1 Binding assays on homogenates of guinea-pig brain showed that the maximal number of binding sites was different tritiated ligands interacting with the opiate receptors. 2 At 25 degrees C the binding capacity of morphine or dihydromorphine was only about 3 pmol/g fresh brain whereas etorphine and D-Ala2-L-Leu5- and D-Ala2-L-Met5-enkephalin amide had capacities of 13 to 15 pmol/g brain. D-Ala2-D-Leu5-enkephalin had an intermediate capacity of about 6 pmol/g brain. 3 The binding capacities of the natural methionine- and leucine-enkephalins measured at 0 degrees C were 5 to 6 pmol/g brain. At this temperature, the binding capacity of dihydromorphine, D-Ala2-D-Leu5-enkephalin and of the two enkephalin amides was only slightly lower than at 25 degrees C. 4 In assays in which unlabelled ligand competed with the same labelled ligand, the inhibition constants (KI) were equal to or not more than twice as large as the equilibrium dissociation constant (KD) determined in saturation assays. In contrast, the KI of unlabelled dihydromorphine against [3H]-D-Ala2-D-Leu5-enkephalin or of unlabelled D-Ala2-D-Leu5-enkephalin against [3H]-dihydromorphine was about 20 times higher than the respective KD values. 5 When for a given compound the ratio of the KI value against [3H]-D-Ala2-D-Leu5-enkephalin to the KI value against [3H]-dihydromorphine (discrimination ratio) is calculated, a high value indicates selectivity in favour of the mu-receptor and a low value selectivity in favour of the delta-receptor.

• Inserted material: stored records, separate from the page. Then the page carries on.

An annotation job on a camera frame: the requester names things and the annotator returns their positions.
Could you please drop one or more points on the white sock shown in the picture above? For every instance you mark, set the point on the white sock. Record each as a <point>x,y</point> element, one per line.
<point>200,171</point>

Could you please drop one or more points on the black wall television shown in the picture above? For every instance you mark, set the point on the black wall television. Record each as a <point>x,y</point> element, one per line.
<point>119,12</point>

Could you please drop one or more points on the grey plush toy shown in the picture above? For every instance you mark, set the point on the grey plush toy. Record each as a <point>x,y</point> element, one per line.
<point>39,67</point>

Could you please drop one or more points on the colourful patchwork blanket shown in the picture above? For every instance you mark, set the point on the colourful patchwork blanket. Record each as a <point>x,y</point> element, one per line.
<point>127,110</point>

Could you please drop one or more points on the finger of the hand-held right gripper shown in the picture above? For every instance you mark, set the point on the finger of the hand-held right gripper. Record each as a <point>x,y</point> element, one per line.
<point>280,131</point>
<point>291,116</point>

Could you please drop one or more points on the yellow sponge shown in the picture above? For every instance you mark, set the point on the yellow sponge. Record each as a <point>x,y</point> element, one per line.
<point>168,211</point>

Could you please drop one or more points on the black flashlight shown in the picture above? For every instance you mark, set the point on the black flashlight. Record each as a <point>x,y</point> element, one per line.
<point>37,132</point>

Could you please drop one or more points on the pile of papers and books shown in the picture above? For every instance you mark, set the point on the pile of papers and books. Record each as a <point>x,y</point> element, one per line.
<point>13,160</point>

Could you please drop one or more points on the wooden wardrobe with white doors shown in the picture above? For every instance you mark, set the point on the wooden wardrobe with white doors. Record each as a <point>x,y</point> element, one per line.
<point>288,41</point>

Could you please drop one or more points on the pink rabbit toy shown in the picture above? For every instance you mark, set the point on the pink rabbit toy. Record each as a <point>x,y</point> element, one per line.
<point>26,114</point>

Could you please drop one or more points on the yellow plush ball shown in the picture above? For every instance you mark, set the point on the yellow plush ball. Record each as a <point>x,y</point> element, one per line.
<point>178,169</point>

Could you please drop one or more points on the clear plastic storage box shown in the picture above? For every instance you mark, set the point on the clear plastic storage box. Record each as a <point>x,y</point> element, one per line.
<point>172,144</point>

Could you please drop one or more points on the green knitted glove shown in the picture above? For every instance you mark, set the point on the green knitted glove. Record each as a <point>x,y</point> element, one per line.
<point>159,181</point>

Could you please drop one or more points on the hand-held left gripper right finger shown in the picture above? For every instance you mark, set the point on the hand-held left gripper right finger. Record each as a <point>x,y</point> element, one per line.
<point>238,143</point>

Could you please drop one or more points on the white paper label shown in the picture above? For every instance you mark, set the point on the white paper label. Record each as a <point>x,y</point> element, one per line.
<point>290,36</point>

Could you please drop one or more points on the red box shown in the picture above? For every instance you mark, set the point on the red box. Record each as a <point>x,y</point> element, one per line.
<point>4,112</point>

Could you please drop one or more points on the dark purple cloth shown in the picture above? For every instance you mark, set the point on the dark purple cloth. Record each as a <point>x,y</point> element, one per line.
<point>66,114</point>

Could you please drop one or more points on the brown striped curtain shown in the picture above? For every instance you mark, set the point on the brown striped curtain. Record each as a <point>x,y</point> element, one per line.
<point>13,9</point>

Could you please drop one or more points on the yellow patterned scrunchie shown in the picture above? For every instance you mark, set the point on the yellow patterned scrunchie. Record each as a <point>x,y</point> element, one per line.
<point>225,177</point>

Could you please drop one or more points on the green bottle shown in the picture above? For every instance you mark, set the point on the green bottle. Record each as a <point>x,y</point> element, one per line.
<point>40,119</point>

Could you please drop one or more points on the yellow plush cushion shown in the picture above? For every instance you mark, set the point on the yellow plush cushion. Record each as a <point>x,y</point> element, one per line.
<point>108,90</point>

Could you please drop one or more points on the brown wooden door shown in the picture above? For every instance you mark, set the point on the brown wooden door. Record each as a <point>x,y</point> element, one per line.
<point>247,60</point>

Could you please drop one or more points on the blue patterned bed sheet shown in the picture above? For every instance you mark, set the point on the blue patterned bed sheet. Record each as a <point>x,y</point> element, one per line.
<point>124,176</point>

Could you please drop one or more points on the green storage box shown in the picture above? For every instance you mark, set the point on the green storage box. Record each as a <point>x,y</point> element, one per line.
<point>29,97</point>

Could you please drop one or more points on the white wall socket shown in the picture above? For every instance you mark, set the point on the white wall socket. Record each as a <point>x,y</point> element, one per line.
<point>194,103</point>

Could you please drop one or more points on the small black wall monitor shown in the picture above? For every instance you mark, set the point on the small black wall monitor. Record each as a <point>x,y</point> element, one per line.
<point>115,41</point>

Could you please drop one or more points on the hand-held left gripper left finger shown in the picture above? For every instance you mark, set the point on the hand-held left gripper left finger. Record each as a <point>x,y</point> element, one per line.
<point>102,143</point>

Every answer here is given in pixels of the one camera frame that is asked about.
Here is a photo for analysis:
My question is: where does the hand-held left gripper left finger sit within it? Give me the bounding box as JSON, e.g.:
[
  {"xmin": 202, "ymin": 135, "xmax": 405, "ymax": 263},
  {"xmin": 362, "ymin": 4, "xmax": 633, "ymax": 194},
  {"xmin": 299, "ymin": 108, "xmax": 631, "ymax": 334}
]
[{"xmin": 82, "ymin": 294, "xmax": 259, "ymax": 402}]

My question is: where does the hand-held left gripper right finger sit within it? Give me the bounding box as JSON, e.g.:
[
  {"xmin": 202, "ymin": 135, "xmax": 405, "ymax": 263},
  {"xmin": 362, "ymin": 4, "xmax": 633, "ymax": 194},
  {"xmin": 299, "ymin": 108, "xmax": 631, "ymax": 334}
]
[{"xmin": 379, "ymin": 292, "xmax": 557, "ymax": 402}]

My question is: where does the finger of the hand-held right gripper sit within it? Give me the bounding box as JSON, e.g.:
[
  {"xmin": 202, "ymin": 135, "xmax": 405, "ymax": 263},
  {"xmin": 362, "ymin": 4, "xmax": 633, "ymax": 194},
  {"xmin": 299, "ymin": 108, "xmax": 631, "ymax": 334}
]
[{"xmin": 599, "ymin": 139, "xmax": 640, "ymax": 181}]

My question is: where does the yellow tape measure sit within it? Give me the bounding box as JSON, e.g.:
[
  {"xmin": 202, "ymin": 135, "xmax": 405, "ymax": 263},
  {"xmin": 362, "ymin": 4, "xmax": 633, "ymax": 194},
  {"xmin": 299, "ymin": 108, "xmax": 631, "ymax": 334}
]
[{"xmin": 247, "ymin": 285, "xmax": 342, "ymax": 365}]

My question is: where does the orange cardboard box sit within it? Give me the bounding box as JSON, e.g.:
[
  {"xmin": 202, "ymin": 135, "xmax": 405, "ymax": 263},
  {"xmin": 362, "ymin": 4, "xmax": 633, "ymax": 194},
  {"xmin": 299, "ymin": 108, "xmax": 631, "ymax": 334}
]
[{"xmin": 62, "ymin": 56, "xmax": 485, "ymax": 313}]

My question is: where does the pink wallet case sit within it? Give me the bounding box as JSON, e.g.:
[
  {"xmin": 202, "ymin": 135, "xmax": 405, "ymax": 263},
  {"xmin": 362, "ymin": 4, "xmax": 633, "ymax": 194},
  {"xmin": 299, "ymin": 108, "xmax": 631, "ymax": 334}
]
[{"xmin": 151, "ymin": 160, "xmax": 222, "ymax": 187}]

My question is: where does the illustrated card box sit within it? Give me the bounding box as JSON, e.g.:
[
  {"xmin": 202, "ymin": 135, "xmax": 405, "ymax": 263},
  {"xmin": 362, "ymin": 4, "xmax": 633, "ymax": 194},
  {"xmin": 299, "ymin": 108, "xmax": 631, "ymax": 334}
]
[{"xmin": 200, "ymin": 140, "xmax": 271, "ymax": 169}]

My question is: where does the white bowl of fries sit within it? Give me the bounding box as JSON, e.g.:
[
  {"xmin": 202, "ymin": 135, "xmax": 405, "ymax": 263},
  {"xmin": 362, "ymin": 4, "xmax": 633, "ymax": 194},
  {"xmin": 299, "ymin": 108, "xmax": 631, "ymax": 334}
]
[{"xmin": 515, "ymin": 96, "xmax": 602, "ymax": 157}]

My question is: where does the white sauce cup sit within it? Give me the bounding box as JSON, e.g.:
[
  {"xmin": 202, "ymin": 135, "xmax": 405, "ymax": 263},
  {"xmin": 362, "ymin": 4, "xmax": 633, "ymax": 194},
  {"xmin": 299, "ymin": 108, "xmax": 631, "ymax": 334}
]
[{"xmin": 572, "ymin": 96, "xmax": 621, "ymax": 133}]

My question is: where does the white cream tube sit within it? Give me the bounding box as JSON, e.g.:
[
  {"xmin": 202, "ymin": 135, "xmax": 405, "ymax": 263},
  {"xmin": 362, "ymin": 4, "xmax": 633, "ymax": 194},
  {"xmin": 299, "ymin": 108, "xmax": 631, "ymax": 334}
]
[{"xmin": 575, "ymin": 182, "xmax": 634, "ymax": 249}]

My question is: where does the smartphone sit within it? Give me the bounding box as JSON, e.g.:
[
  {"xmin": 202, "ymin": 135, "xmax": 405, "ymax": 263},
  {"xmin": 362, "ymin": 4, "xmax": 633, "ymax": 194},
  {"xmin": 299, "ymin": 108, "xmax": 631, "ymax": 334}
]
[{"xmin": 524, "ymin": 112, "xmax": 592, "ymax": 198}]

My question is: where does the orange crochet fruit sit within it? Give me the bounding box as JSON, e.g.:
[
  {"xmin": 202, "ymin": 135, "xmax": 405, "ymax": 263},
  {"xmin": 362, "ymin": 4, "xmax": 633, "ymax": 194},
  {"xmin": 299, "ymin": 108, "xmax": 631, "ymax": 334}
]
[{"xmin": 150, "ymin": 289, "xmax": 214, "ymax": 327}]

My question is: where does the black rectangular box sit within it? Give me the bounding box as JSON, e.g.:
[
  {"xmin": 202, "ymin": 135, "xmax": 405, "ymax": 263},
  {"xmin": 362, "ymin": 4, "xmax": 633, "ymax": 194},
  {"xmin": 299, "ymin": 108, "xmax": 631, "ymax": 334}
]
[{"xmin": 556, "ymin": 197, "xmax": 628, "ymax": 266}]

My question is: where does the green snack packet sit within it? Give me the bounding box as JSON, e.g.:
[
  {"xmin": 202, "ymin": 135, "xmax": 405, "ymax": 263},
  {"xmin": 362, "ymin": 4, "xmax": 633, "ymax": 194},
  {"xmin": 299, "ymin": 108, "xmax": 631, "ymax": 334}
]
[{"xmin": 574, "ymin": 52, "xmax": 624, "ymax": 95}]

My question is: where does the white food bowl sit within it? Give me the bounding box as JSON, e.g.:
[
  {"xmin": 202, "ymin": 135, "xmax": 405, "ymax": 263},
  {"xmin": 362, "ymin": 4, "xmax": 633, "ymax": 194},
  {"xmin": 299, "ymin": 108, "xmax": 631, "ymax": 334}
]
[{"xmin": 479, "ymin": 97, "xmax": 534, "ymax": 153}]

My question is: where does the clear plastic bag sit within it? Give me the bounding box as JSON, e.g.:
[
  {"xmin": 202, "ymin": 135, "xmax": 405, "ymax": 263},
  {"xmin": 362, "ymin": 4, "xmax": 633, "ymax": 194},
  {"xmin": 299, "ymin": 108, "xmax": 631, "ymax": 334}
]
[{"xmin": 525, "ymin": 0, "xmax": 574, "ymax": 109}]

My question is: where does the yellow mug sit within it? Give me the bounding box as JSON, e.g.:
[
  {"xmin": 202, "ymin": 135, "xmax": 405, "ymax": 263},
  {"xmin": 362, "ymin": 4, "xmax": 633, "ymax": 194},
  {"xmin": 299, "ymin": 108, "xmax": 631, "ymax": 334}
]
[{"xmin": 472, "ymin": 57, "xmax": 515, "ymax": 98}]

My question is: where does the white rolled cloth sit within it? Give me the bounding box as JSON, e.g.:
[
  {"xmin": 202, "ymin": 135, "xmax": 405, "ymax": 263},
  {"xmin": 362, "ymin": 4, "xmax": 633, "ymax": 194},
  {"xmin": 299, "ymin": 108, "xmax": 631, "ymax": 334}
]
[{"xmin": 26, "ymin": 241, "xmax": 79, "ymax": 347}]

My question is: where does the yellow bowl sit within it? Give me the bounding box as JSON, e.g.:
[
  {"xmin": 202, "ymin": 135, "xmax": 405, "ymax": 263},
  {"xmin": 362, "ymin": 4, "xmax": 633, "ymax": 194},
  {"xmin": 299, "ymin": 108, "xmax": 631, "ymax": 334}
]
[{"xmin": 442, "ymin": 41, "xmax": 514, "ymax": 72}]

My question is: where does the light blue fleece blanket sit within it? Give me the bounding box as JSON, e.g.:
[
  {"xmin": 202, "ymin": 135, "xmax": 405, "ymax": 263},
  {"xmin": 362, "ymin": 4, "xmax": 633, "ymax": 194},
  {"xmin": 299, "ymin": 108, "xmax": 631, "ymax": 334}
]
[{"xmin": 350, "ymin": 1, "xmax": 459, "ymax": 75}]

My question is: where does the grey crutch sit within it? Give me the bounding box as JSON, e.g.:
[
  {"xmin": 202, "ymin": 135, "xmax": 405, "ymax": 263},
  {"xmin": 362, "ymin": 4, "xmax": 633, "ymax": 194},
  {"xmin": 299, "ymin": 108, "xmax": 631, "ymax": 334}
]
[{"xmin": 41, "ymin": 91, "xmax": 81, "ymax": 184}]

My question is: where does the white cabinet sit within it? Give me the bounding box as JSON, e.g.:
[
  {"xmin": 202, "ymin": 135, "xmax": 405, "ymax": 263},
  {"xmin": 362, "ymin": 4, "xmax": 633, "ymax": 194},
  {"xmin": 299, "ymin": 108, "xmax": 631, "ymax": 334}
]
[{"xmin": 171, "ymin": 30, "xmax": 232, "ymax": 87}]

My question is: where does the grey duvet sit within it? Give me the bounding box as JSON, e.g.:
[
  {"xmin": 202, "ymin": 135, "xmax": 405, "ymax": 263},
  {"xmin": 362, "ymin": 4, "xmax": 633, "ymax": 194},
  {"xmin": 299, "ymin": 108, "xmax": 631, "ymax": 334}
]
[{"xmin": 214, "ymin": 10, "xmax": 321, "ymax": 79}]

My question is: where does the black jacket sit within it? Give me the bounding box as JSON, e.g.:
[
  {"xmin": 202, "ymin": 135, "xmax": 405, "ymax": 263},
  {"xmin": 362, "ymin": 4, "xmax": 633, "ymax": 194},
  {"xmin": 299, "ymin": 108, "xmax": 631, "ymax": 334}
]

The most selective mu-agonist known so far is normorphine with a discrimination ratio of 70 and the most selective delta-agonist is D-Ala2-D-Leu5-enkephalin with a ratio of 0.11. The selectivity of the known antagonists is in favour of the mu-receptor, since their discrimination ratios are larger than 1, varying between 10 for naloxone and 4 for Mr 2266.